La NASA a franchi un obstacle crucial pour sa mission Artemis II, visant une date de lancement le 6 mars après avoir terminé avec succès une “répétition générale humide” critique jeudi. Ce test impliquait de ravitailler entièrement la fusée Space Launch System (SLS) et la capsule Orion, en simulant un compte à rebours de lancement pour vérifier l’état de préparation.

Surmonter les défis précédents

La répétition est essentielle car le SLS ne peut pas démarrer sans elle. La précédente tentative, menée en février, avait révélé des fuites de carburant hydrogène – un problème récurrent qui a également affecté la mission Artemis I. Selon Charlie Blackwell-Thompson, directeur du lancement d’Artemis à la NASA, ces fuites ont désormais été résolues et aucun nouveau problème n’est apparu lors du dernier test.

Ce que la mission implique

Artemis II transportera quatre astronautes – Christina Koch, Reid Wiseman, Victor Glover (tous de la NASA) et Jeremy Hansen (Canada) – pour un survol lunaire de 10 jours. Cette mission n’est pas un atterrissage ; au lieu de cela, l’équipage orbitera autour de la Lune, collectera des données et testera des systèmes vitaux pour les futures missions à la surface lunaire.

Pourquoi c’est important

Le programme Artemis représente un nouvel élan en faveur de l’exploration lunaire humaine. L’objectif ultime est Artemis III, prévu pour 2028, qui fera atterrir des astronautes sur la Lune pour la première fois depuis 1972. Artemis II est un tremplin essentiel, collectant des données sur le vol humain dans l’espace lointain et validant le SLS et Orion pour des missions plus ambitieuses.

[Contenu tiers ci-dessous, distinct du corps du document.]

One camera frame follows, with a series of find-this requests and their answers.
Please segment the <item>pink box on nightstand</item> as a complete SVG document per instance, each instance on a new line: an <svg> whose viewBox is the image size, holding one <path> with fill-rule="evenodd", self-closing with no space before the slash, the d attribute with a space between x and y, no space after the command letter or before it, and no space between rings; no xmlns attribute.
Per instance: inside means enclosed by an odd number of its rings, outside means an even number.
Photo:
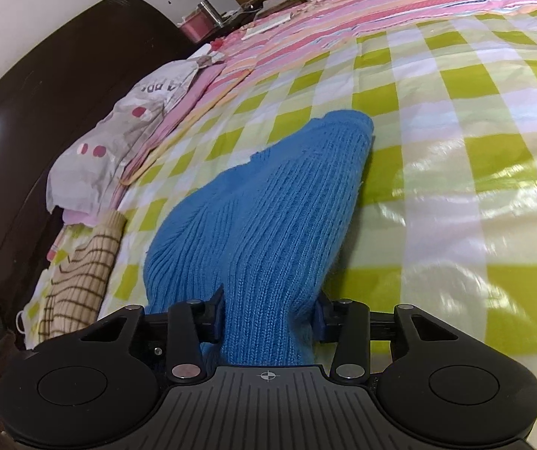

Le succès d’Artemis II ne réside pas seulement dans le fait d’atteindre à nouveau la Lune ; il s’agit d’établir une présence durable au-delà de la Terre.

La NASA doit encore analyser les données du test et effectuer les contrôles finaux de préparation au vol. Mais l’objectif du lancement du 6 mars semble désormais réaliste, rapprochant l’humanité d’une nouvelle ère d’exploration lunaire.